# Mapping Wikipedia articles to Wikidata items

We use this table: 
https://wikitech.wikimedia.org/wiki/Analytics/Data_Lake/Content/Wikidata_item_page_link

We want to understand better when the mapping doesnt work. This can be several reasons:
- there is no associated Wikidata item for an article 
- there is more than one associated Wikidata item for an article so the mapping is ambiguous.

We would then like to:
- filter those articles from the mapping (the ambiguous case is harder to detect)
- if possible, resolve the ambiguous mapping



Example case for non-existent mapping:
- [en:Independent_Republicans_Group_(French_Senate)](https://en.wikipedia.org/wiki/Independent_Republicans_Group_(French_Senate)) is listed with two Wikidata items
   - [Q60846844](https://www.wikidata.org/wiki/Q60846844)
   - [Q6017112](https://www.wikidata.org/w/index.php?title=Q6017112&redirect=no) this seems to be a redirect


Example case for ambiguous mapping

In [1]:
%load_ext autoreload
%autoreload 2
# import re
import sys,os
import json

In [2]:
import findspark
findspark.init('/usr/lib/spark2')
from pyspark.sql import SparkSession
from pyspark.sql import functions as F, types as T, Window
import wmfdata.spark as wmfspark

## defining the spark session
spark_config = {}
spark = wmfspark.get_session(
    app_name='Pyspark notebook', 
    type='regular'
#     extra_settings=spark_config
)
spark.conf.set("spark.sql.execution.arrow.enabled", "true")
spark

You are using wmfdata v1.3.2, but v1.3.3 is available.

To update, run `pip install --upgrade git+https://github.com/wikimedia/wmfdata-python.git@release --ignore-installed`.

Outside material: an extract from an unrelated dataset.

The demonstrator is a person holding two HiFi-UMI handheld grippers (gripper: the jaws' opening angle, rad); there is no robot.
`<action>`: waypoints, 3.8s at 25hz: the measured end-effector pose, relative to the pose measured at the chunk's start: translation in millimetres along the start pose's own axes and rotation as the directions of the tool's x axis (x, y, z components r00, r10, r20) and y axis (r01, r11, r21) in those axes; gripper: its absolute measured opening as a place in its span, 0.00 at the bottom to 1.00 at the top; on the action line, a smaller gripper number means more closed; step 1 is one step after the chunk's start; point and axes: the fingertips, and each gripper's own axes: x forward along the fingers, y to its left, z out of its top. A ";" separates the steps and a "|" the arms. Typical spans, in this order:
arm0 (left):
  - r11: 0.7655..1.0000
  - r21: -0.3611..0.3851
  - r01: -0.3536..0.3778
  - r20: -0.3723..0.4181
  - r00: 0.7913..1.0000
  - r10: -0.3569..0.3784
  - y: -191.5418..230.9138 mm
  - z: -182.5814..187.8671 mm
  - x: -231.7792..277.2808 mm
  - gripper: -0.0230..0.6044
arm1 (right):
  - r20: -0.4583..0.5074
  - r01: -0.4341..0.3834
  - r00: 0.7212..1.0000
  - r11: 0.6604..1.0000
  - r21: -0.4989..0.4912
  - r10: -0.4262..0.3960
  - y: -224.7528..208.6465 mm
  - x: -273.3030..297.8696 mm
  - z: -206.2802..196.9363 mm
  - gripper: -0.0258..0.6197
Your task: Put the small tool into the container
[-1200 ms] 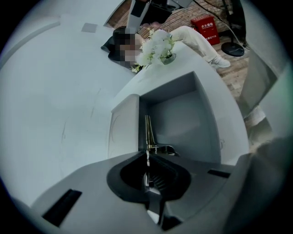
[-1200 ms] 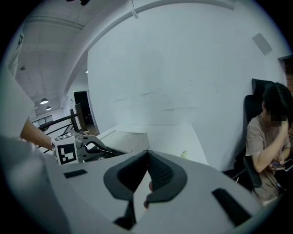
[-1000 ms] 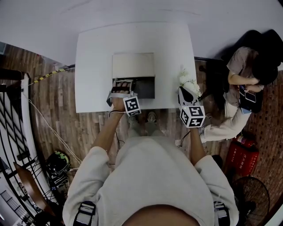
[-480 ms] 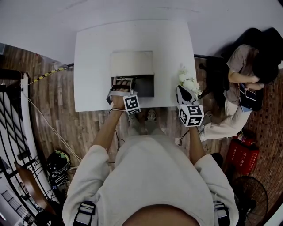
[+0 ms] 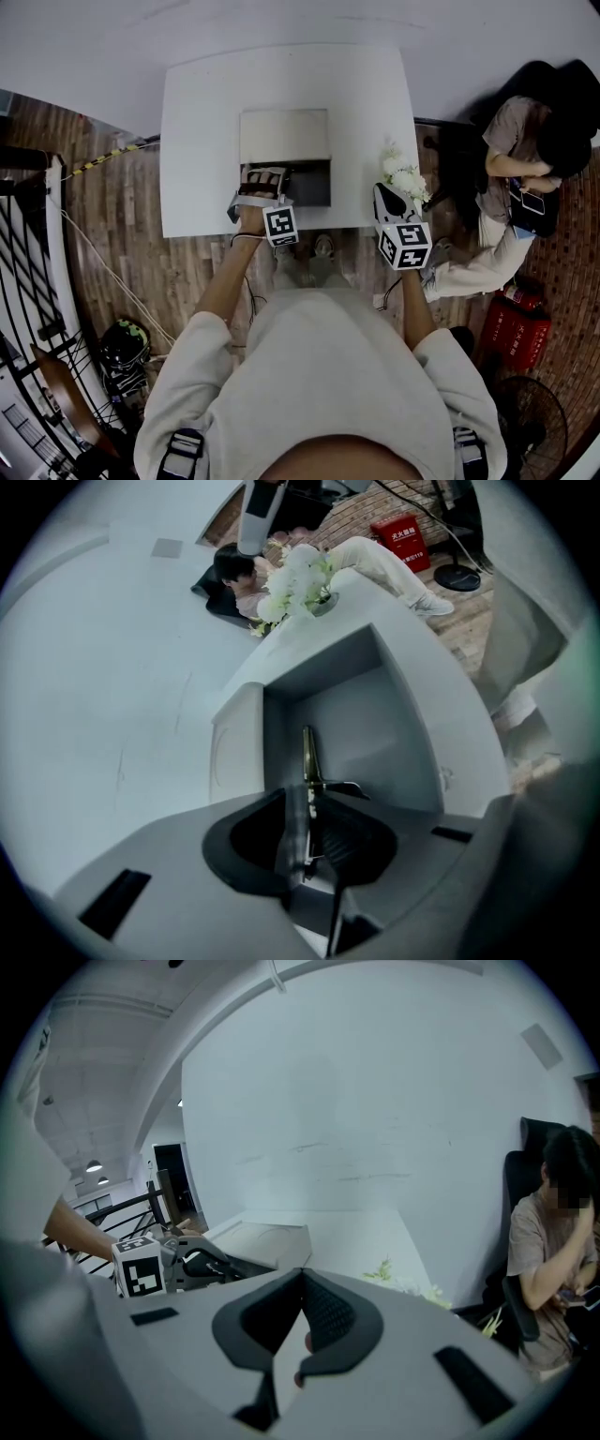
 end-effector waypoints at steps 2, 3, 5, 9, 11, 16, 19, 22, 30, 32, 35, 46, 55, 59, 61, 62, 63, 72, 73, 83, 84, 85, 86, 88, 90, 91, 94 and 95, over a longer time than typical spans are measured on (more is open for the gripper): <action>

To see the changes, refer to https://github.com/wikimedia/wmfdata-python/blob/release/CHANGELOG.md
PySpark executors will use /usr/lib/anaconda-wmf/bin/python3.


In [3]:
# select snapshot
wd_snapshot = '2022-04-04' # hdfs dfs -ls /wmf/data/wmf/wikidata/entity
snapshot = "2022-04"

In [4]:
# all wikipedias
df_wikis = (
    spark.read.table("wmf_raw.mediawiki_project_namespace_map")
    .where(F.col("snapshot")==snapshot)
    .where(F.col("hostname").like("%wikipedia%"))
    .select(F.col("dbname").alias("wiki_db"))
    .distinct()
)

In [5]:
# all pages from all wikis (namespace=0, no redirects)
df_pages = (
    spark.read.table("wmf_raw.mediawiki_page")
    ## snapshot: this is a partition!
    .where(F.col("snapshot") == snapshot)
    .where(F.col("page_namespace") == 0)
    .where(F.col("page_is_redirect")==False)
    .join(
        df_wikis,
        on="wiki_db",
        how="inner"
    )
    .select(
        "wiki_db",
        "page_id",
        "page_title"
    )
)

In [6]:
# mapping table between qid and pid for namespace 0
df_qid_pid = (
    spark.read.table("wmf.wikidata_item_page_link")
    ## snapshot: this is a partition!
    .where(F.col("snapshot") == wd_snapshot)
    .where(F.col("page_namespace") == 0)
    .join(
        df_wikis,
        on="wiki_db",
        how="inner"
    )
    .select(
        F.col("item_id").alias("qid"),
        "wiki_db",
        "page_id",
        "page_title"
    )   
)
# df_qid_pid.show()

In [7]:
# join the qids to the pids
df_pages_qids = (
    df_pages
    .join(
        df_qid_pid.select("wiki_db","page_id","qid"),
        on=["wiki_db","page_id"],
        how="left"
    )

)

In [8]:
# count how many different qids are assigned to each article
df_pages_qids_filtered = (
    df_pages_qids
    .groupBy("wiki_db","page_id","page_title")
    .agg(
#         F.count(F.col("qid")).alias("n_qids"),
        F.array_distinct( F.collect_list( F.col("qid") ) ).alias("qids"),
#         F.collect_list(  F.col("qid")  ).alias("qids"),
    )
    .withColumn("n_qids",F.size(F.col("qids")))
    .withColumn(
        "qid",
        F.when(F.col("n_qids")==1,F.col("qids")[0]).otherwise(None)
    )
    .select(
        "wiki_db",
        "page_id",
        "page_title",
        "qid",
        "n_qids"
    )
    .orderBy("n_qids",ascending=False)
)
df_pages_qids_filtered.show(truncate=False)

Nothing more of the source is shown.